> _WORK TASK_: The data below needs to be returned exactly, line for line.

'''

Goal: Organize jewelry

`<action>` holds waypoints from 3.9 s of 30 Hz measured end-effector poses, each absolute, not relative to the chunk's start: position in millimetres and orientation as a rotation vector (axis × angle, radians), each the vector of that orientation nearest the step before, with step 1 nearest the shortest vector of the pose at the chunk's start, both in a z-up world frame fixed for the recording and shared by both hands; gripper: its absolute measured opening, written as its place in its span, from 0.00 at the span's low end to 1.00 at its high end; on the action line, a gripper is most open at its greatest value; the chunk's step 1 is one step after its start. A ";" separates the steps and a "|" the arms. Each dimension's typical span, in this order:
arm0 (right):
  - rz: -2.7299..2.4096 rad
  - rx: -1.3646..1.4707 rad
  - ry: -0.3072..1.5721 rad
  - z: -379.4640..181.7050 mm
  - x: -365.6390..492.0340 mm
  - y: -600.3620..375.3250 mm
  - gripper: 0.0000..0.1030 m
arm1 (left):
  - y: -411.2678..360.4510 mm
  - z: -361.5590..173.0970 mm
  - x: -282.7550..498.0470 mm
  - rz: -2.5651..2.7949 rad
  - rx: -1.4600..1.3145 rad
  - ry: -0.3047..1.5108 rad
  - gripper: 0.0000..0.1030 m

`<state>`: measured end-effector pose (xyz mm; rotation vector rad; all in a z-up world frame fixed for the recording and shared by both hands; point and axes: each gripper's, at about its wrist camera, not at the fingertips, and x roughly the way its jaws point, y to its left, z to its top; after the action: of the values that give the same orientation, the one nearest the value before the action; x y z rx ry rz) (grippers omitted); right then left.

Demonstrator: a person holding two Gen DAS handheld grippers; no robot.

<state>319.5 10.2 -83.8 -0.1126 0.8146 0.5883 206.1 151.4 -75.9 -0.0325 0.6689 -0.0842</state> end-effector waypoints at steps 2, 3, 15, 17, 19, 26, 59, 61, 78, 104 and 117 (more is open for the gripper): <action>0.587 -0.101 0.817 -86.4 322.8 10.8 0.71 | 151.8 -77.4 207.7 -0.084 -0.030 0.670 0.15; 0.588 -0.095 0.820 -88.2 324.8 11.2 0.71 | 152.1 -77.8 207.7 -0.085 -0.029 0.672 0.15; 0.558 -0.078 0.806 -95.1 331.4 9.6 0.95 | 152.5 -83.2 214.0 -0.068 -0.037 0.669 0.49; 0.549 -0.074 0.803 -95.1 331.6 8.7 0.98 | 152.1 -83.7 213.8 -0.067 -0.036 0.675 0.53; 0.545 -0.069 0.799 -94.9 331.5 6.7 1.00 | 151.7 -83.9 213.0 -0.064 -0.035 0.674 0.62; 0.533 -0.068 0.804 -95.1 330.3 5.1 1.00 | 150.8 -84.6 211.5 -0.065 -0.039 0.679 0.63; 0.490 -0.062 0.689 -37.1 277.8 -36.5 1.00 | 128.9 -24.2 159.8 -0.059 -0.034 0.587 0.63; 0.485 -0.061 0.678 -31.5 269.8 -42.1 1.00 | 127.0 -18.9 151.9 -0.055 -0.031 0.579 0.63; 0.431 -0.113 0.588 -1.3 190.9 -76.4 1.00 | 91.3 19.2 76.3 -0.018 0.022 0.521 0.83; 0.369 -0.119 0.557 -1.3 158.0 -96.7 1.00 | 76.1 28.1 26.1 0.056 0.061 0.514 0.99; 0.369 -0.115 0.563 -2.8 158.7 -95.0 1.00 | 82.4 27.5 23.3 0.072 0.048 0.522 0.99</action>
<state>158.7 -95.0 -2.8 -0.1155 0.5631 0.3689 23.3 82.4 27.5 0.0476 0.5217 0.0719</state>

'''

> _YOUR RESPONSE_:
Goal: Organize jewelry

`<action>` holds waypoints from 3.9 s of 30 Hz measured end-effector poses, each absolute, not relative to the chunk's start: position in millimetres and orientation as a rotation vector (axis × angle, radians), each the vector of that orientation nearest the step before, with step 1 nearest the shortest vector of the pose at the chunk's start, both in a z-up world frame fixed for the recording and shared by both hands; gripper: its absolute measured opening, written as its place in its span, from 0.00 at the span's low end to 1.00 at its high end; on the action line, a gripper is most open at its greatest value; the chunk's step 1 is one step after its start. A ";" separates the steps and a "|" the arms. Each dimension's typical span, in this order:
arm0 (right):
  - rz: -2.7299..2.4096 rad
  - rx: -1.3646..1.4707 rad
  - ry: -0.3072..1.5721 rad
  - z: -379.4640..181.7050 mm
  - x: -365.6390..492.0340 mm
  - y: -600.3620..375.3250 mm
  - gripper: 0.0000..0.1030 m
arm1 (left):
  - y: -411.2678..360.4510 mm
  - z: -361.5590..173.0970 mm
  - x: -282.7550..498.0470 mm
  - rz: -2.5651..2.7949 rad
  - rx: -1.4600..1.3145 rad
  - ry: -0.3047..1.5108 rad
  - gripper: 0.0000..0.1030 m

`<state>`: measured end-effector pose (xyz mm; rotation vector rad; all in a z-up world frame fixed for the recording and shared by both hands; point and axes: each gripper's, at about its wrist camera, not at the fingertips, and x roughly the way its jaws point, y to its left, z to its top; after the action: of the values that give the same orientation, the one nearest the value before the action; x y z rx ry rz) (grippers omitted); right then left.

Demonstrator: a person holding two Gen DAS handheld grippers; no robot.

<state>319.5 10.2 -83.8 -0.1126 0.8146 0.5883 206.1 151.4 -75.9 -0.0325 0.6689 -0.0842</state> end-effector waypoints at steps 2, 3, 15, 17, 19, 26, 59, 61, 78, 104 and 117 (more is open for the gripper): <action>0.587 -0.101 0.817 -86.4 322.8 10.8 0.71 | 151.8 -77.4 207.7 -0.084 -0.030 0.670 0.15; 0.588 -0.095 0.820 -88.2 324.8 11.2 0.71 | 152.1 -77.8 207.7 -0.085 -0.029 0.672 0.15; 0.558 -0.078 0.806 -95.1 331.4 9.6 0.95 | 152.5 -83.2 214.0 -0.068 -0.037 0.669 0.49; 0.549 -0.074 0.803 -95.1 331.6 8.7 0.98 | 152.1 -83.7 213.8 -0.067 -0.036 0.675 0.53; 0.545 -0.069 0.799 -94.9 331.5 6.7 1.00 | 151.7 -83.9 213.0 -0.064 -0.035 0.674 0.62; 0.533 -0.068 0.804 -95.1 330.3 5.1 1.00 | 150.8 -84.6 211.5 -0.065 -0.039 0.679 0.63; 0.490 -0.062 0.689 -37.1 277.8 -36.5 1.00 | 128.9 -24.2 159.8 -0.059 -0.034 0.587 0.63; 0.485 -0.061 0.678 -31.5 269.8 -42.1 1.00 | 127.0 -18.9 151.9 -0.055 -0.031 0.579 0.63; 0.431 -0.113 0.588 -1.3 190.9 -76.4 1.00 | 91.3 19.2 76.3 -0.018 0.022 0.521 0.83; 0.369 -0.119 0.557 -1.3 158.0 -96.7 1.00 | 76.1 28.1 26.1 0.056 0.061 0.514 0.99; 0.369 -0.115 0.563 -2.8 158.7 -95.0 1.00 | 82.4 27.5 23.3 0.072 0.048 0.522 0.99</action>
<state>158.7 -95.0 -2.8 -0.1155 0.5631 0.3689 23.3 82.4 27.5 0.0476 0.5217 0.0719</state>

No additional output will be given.